Mesmo para aqueles de nós que não são campeões olímpicos, agarrar-se firmemente aos nossos últimos fracassos é um fenômeno comum, graças à efeito de recência — um viés cognitivo que prioriza nossas experiências mais recentes sobre as passadas. Essa tendência natural envia ao nosso cérebro as mensagens erradas e nos faz esquecer o quão habilidosos, credenciados ou qualificados realmente somos. O truque chave que os melhores atletas praticam é olhar além do binário de ganhar e perder quando se trata de seu desempenho, e pensar menos nos momentos de fracasso. Para ver a foto maior.
Como apontou o jornalista esportivo do New York Times, Bill Pennington, Shiffrin tem apenas 26 anos, um talento fenomenal no meio de uma carreira estelar. Seus tropeços este ano podem parecer espetaculares agora, mas eles não precisam condenar suas chances de entrar para a história como uma das maiores esquiadoras de todos os tempos, como ele escreveu nesta semana: “Shiffrin poderia facilmente ainda ter mais oito a dez corridas olímpicas oportunidades.” Ele explicou que ela também poderia competir em mais 35 corridas da Copa do Mundo, dando-lhe tempo de sobra para bater o atual recorde da carreira de 86 vitórias (ela tem 73 vitórias em seu currículo já). Se as coisas correrem conforme o planejado, Shiffrin deixará os Jogos de Inverno de 2022 como a segunda mulher na história das Olimpíadas a esquiar em todos os seis eventos individuais – uma conquista que espero que ela olhe para trás com orgulho quando se lembrar de Pequim.

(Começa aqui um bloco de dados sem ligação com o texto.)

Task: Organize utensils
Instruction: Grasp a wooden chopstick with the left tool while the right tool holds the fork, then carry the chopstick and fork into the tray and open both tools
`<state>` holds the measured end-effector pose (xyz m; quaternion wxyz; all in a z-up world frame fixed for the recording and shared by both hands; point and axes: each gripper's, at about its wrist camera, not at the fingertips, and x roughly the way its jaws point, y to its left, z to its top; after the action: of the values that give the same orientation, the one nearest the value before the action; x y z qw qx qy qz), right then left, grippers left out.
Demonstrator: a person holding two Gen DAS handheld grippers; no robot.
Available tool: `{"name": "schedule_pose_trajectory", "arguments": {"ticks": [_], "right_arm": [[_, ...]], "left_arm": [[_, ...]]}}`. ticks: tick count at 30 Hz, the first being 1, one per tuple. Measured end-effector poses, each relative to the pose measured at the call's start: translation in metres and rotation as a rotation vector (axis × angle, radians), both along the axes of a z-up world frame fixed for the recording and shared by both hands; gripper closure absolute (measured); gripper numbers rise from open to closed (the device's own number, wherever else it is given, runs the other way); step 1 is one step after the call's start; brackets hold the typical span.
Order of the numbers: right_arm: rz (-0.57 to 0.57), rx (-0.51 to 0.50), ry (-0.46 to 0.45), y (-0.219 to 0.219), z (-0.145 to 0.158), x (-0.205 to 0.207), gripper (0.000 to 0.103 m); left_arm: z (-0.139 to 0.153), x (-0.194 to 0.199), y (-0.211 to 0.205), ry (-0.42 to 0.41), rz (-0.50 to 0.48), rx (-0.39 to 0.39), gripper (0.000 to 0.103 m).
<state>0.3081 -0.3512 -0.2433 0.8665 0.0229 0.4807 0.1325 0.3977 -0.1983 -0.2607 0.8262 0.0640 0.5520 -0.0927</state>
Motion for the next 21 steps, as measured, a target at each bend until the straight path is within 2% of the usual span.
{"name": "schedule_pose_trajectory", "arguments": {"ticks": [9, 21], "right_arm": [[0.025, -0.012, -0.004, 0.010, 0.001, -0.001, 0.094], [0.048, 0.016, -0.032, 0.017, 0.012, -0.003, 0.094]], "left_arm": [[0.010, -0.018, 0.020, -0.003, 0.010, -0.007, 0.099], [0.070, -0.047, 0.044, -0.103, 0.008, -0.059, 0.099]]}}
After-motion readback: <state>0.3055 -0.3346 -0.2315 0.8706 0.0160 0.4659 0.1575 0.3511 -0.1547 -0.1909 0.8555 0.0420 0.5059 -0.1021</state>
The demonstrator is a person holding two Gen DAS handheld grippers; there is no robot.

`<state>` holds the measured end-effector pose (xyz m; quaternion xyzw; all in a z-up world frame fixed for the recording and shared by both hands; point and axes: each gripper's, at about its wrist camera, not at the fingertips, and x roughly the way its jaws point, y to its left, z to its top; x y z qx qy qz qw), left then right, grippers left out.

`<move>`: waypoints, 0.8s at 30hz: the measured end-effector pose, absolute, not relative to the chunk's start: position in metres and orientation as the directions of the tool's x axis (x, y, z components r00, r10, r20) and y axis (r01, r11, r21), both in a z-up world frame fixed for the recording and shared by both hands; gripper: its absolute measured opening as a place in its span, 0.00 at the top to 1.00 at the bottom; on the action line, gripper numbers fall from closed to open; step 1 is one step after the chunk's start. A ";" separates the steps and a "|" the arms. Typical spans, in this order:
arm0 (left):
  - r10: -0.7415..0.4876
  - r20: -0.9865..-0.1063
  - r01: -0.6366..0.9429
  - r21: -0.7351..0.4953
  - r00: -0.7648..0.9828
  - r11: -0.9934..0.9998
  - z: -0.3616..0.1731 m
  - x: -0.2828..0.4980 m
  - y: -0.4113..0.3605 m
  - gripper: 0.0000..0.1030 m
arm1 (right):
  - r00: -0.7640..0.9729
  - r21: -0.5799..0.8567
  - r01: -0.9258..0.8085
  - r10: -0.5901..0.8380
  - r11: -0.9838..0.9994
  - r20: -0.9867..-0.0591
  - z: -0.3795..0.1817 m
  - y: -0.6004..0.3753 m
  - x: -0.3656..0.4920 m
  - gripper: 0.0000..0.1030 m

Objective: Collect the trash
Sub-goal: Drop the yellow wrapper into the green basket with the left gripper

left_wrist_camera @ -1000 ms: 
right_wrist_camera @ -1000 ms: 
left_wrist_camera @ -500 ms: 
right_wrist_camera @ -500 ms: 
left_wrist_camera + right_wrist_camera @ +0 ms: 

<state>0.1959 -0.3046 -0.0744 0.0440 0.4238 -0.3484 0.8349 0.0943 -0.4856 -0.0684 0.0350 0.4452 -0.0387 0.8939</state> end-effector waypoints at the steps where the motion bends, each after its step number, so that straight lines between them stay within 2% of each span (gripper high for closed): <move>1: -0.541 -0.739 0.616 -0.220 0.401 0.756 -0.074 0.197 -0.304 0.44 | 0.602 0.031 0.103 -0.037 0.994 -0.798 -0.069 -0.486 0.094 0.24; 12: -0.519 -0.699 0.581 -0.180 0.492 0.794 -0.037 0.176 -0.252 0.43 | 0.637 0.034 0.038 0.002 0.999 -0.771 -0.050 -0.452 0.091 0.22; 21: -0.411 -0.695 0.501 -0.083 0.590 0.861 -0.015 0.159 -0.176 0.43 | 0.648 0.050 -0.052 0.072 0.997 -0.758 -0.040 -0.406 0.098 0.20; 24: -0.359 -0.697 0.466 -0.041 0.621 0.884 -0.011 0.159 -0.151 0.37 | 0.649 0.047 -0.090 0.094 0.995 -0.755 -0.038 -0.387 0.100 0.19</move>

Como digo aos meus alunos, lembre-se de reproduzir o filme inteiro – não apenas o clipe do seu último tropeço na repetição. Espero que isso diminua o poder de aderência do fracasso, pois eles inevitavelmente encontram um exame fracassado, uma entrevista de emprego fracassada, um rompimento. Essas coisas não importam tanto quanto sua vontade de tentar novamente.